TASK> Without changing a word, return the listing below, minus its images.

ENTRIES SUPPLIED>
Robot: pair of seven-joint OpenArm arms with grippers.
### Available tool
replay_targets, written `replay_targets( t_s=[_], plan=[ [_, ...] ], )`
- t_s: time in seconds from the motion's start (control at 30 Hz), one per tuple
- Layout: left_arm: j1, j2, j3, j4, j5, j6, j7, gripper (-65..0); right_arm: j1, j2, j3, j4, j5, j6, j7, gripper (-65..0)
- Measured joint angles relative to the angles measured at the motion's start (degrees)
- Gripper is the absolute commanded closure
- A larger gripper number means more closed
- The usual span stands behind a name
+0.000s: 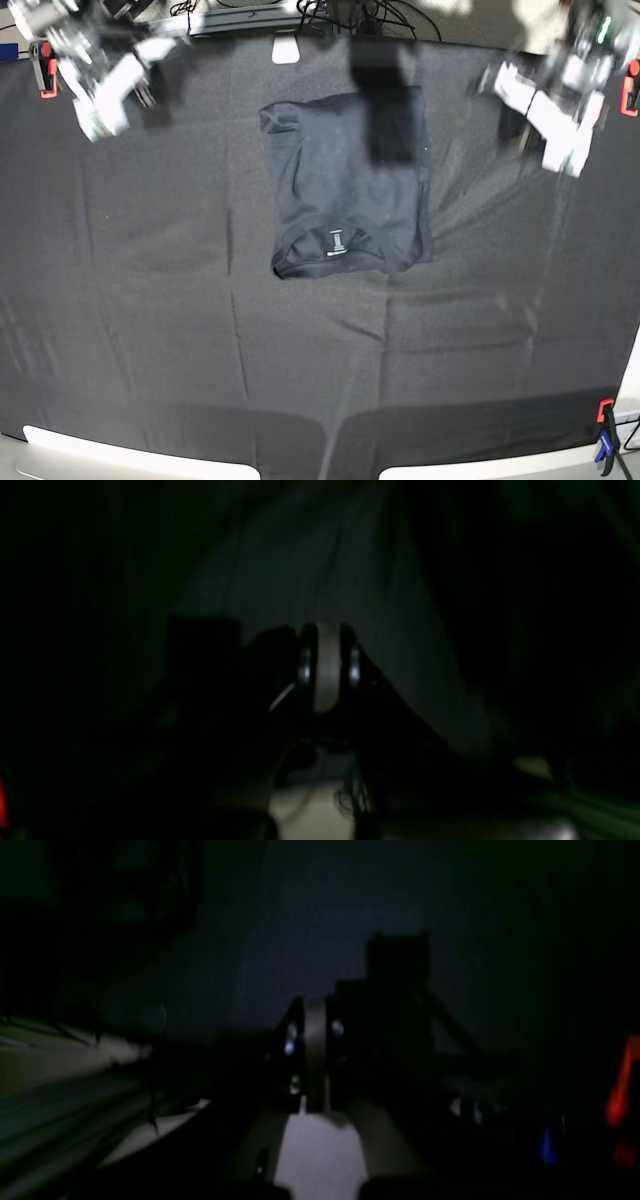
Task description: Layout the t-shirt on the table in an organized manner, then fold the t-shirt properly
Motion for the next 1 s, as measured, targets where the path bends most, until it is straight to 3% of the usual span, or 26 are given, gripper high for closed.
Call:
replay_targets(
  t_s=[0.13,0.27,0.43,0.67,0.73,0.77,0.9,1.0],
  plan=[
    [8.9,0.1,-2.4,0.0,0.0,0.0,2.0,0.0,-5.7,-2.2,1.7,0.0,1.2,0.1,-4.8,0.0],
    [15.9,0.2,-2.4,-0.7,-0.5,-0.4,-0.2,0.0,-9.4,-3.1,0.5,-3.5,1.2,0.2,-4.8,0.0],
    [16.4,0.2,-2.4,-12.8,-0.7,-5.1,-4.7,0.0,-10.1,-2.1,-5.2,-16.7,-2.9,0.3,-4.2,0.0],
    [3.3,-1.4,-2.4,-48.4,-0.5,-6.6,-13.9,0.0,-4.8,5.3,-19.9,-44.7,-14.3,0.0,5.1,0.0],
    [-1.9,-3.1,-2.5,-60.2,-0.5,-8.8,-16.9,0.0,-1.0,7.0,-23.4,-53.9,-16.2,-3.7,7.0,0.0],
    [-4.1,-3.9,-2.4,-65.4,-0.6,-9.8,-18.7,0.0,1.0,7.5,-24.6,-58.5,-17.5,-5.9,7.8,0.0],
    [-12.1,-6.6,-2.5,-82.5,-0.4,-11.3,-25.7,0.0,10.5,8.8,-28.1,-77.3,-23.0,-6.4,16.3,0.0],
    [-16.4,-7.3,-2.6,-88.5,7.0,-11.4,-30.4,-0.1,17.8,8.9,-28.7,-88.8,-26.3,-6.7,23.2,0.0]
  ],
)
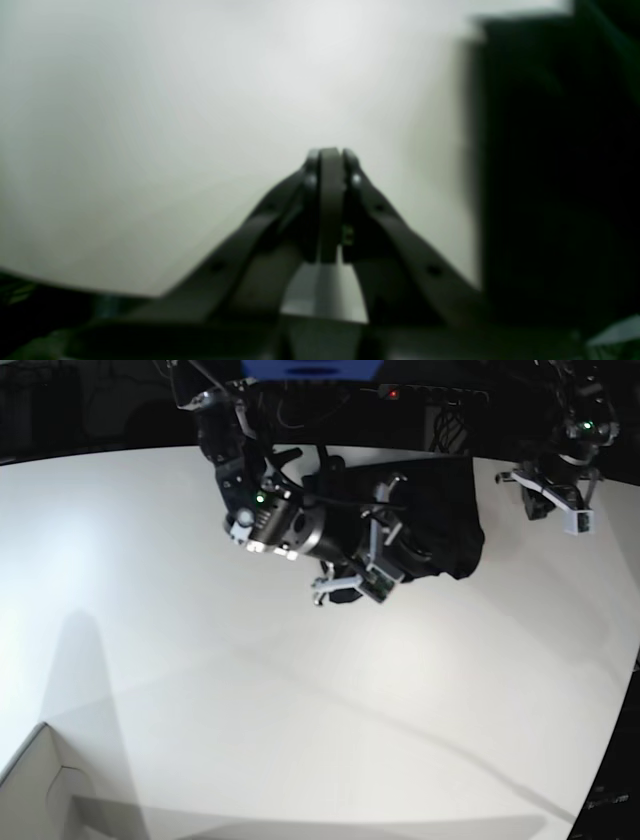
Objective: Layout the t-shirt on the table in an organized manner, then fold the t-shirt properly
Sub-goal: 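Lay the folded end down and open the right gripper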
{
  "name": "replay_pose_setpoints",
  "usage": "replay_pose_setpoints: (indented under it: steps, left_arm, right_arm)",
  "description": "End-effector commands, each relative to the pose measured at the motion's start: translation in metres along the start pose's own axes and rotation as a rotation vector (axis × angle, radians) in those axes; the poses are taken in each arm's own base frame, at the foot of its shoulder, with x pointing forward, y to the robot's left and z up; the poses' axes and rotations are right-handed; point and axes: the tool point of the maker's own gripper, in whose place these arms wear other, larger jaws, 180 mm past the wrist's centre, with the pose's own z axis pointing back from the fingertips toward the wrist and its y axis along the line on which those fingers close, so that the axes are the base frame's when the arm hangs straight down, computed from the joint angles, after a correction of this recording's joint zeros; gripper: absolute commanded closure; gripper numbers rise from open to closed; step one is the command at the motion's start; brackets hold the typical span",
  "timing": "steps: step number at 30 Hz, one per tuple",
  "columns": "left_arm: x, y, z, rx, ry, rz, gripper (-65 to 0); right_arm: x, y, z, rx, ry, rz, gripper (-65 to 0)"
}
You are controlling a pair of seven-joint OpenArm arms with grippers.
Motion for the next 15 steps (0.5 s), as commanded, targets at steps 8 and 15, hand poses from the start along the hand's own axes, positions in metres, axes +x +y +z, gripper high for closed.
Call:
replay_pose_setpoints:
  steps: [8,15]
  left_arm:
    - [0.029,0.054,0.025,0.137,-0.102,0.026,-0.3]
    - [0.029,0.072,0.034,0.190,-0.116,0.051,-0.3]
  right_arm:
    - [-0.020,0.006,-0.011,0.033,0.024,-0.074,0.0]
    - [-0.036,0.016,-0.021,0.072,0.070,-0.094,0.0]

RESULT BELOW>
Robot: pair of seven-joint OpenArm arms with grippers.
### Available tool
replay_targets, written `replay_targets( t_s=[_], plan=[ [_, ...] ], )`
- t_s: time in seconds from the motion's start (control at 30 Hz), one per tuple
- Layout: left_arm: j1, j2, j3, j4, j5, j6, j7, gripper (-65..0); right_arm: j1, j2, j3, j4, j5, j6, j7, gripper (-65..0)
- Measured joint angles relative to the angles measured at the motion's start (degrees)
- Gripper is the absolute commanded closure
- A larger gripper number means more closed
- The usual span stands behind a name
+0.000s: 
Task description: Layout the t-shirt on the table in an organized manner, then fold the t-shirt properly
Motion for the next 1 s, as measured, targets where the path bends most, until it is straight to 3% of the usual span, or 26 are given, gripper high for closed.
Call:
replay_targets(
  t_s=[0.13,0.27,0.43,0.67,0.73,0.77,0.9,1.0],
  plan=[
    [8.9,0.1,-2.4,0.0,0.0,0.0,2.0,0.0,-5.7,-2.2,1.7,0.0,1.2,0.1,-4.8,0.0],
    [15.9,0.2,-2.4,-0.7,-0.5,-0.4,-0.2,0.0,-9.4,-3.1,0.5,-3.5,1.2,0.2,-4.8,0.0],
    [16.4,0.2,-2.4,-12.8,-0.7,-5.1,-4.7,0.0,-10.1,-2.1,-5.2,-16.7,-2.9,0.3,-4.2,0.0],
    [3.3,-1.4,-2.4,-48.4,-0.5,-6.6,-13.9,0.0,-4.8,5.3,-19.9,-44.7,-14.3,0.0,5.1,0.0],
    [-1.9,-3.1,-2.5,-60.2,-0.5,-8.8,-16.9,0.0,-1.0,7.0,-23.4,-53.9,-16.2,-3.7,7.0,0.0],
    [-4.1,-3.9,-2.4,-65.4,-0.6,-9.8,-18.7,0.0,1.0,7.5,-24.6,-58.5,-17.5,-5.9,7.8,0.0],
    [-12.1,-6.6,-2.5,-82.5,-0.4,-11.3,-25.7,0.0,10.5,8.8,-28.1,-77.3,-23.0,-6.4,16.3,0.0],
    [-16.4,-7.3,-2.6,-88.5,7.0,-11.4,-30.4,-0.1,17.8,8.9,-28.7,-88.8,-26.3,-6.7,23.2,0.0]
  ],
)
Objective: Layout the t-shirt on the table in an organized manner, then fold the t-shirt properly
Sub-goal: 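Lay the folded end down and open the right gripper
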{
  "name": "replay_pose_setpoints",
  "usage": "replay_pose_setpoints: (indented under it: steps, left_arm, right_arm)",
  "description": "End-effector commands, each relative to the pose measured at the motion's start: translation in metres along the start pose's own axes and rotation as a rotation vector (axis × angle, radians) in those axes; the poses are taken in each arm's own base frame, at the foot of its shoulder, with x pointing forward, y to the robot's left and z up; the poses' axes and rotations are right-handed; point and axes: the tool point of the maker's own gripper, in whose place these arms wear other, larger jaws, 180 mm past the wrist's centre, with the pose's own z axis pointing back from the fingertips toward the wrist and its y axis along the line on which those fingers close, so that the axes are the base frame's when the arm hangs straight down, computed from the joint angles, after a correction of this recording's joint zeros; gripper: absolute commanded closure; gripper numbers rise from open to closed; step one is the command at the motion's start; brackets hold the typical span",
  "timing": "steps: step number at 30 Hz, one per tuple",
  "columns": "left_arm: x, y, z, rx, ry, rz, gripper (-65 to 0); right_arm: x, y, z, rx, ry, rz, gripper (-65 to 0)"
}
You are controlling a pair of seven-joint OpenArm arms with grippers.
Motion for the next 15 steps (0.5 s), as commanded, targets at steps 8 and 15, hand poses from the start along the hand's own axes, positions in metres, axes +x +y +z, gripper high for closed.
Call:
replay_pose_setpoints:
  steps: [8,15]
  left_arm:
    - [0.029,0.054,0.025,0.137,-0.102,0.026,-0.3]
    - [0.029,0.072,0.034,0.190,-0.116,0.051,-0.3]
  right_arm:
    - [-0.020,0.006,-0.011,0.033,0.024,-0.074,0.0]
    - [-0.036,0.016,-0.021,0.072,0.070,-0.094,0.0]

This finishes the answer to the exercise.